Anticipate Delay and Disruption

Companies working in countries in which labor strikes disrupt the ports anticipate these potential disruptions to minimize not only their potential impact on the business timelines, but the temptation to pay for speed. One client we work with incorporated preventive compliance measures in the early stages of planning a major project that would require significant imports of materials under a tight timeline. Working closely with their local brokers, the client identified alternative “Plan B” ports to which they reroute shipments to avoid strikes, which tended to be port specific, and met with officials at the port and national office level to ensure that everyone agreed how the clearance process would work. They then built extra lead time into shipment schedules, and chose to spend some additional dollars on warehousing costs, rather than face demurrage costs and delay penalties from their customer.
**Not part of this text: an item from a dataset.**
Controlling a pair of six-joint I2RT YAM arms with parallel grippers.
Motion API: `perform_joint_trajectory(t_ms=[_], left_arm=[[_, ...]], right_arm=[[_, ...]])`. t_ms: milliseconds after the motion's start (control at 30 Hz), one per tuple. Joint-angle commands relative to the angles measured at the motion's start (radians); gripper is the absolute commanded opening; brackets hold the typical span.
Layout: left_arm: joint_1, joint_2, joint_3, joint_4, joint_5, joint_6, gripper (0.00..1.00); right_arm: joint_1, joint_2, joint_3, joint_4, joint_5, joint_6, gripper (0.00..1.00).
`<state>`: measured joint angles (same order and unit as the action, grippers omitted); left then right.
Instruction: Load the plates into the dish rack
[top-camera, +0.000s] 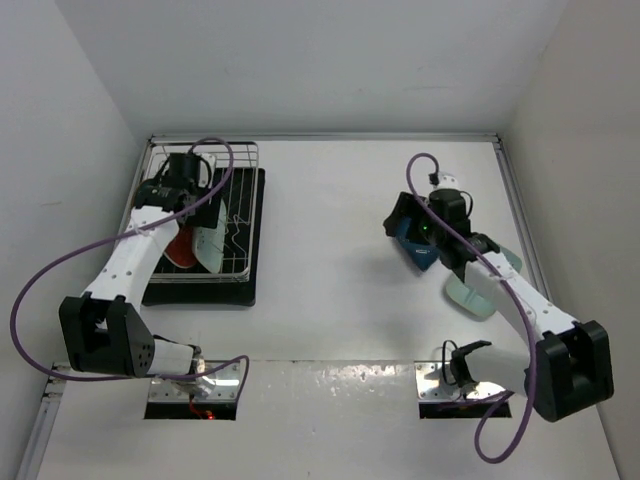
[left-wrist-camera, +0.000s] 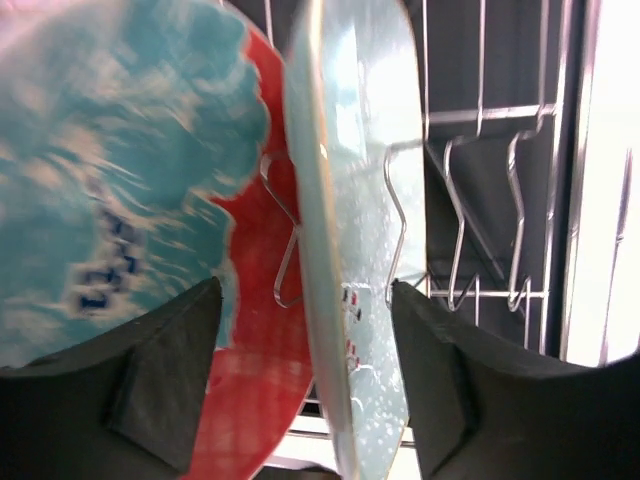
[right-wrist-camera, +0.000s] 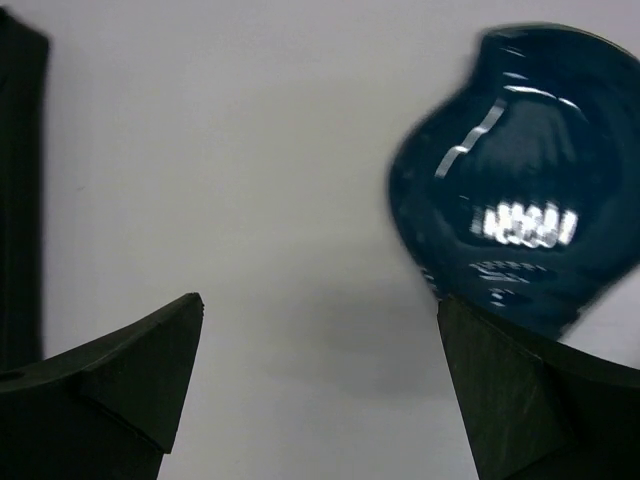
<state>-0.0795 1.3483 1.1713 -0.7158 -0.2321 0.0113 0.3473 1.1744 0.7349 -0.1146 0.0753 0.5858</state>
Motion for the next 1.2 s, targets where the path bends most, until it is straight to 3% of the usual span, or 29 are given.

They had many meetings with every person involved in the shipping process, start to finish, to make sure everyone understood the importance of communication and strict adherence to the process. Then, as an additional fallback, they identified their “Plan C” options to source materials locally or from within the region, should their careful planning fail. They worked to get their customer into this loop, as well as the regulating officials, to make sure everyone understood the plan.

Get Local

“Know Your Partner” is a fundamental tenet of international regulatory compliance, but a significant practical challenge in the customs area. Customs clearance has been viewed as an administrative processing role, for which you hire a third party and move on. The current enforcement actions illustrate the importance of getting a little more familiar with your brokers and forwarders. First, look at your list of brokers if it’s long, shorten it to a number that your personnel in country can actually monitor effectively. If you have no personnel in country, then the list should be even shorter, since monitoring will happen from a distance. Second, in addition to your usual third party due diligence and contractual safeguards, go local. We helped a client develop a trickle-down process for the compliance expectations in their master services agreement with their freight forwarder, since we had seen that what headquarters agreed to hadn’t translated to the fellow at the port. For each country in which the freight forwarder provided services, the client’s local manager met with the forwarder’s local manager, the latter signed a certification regarding the specific compliance expectations, and also obtained signed copies from the personnel who would work on the account. They also attended training held by the company’s in-house counsel. No work could be done until these steps were completed.

Talk To Your Brokers

Finally, as with any other third party, there is no substitute for a periodic face-to-face. It reinforces the compliance message, and it is a valuable source of knowledge about your risks and ways to address them. One broker we met with as part of an assessment in Argentina explained that she knew from experience which customs officials would hold things up for a payment, and which would follow the rules. The rotation schedule for the officials was publicly available. So, she simply checked the schedule to see which official was managing which warehouse on a given day and then told her clients how to pace clearance efforts to avoid the troublesome ones. She didn’t let any of the junior people at her company venture out alone to the warehouses; they shadowed the senior folks until they knew the ropes, so they wouldn’t get into trouble.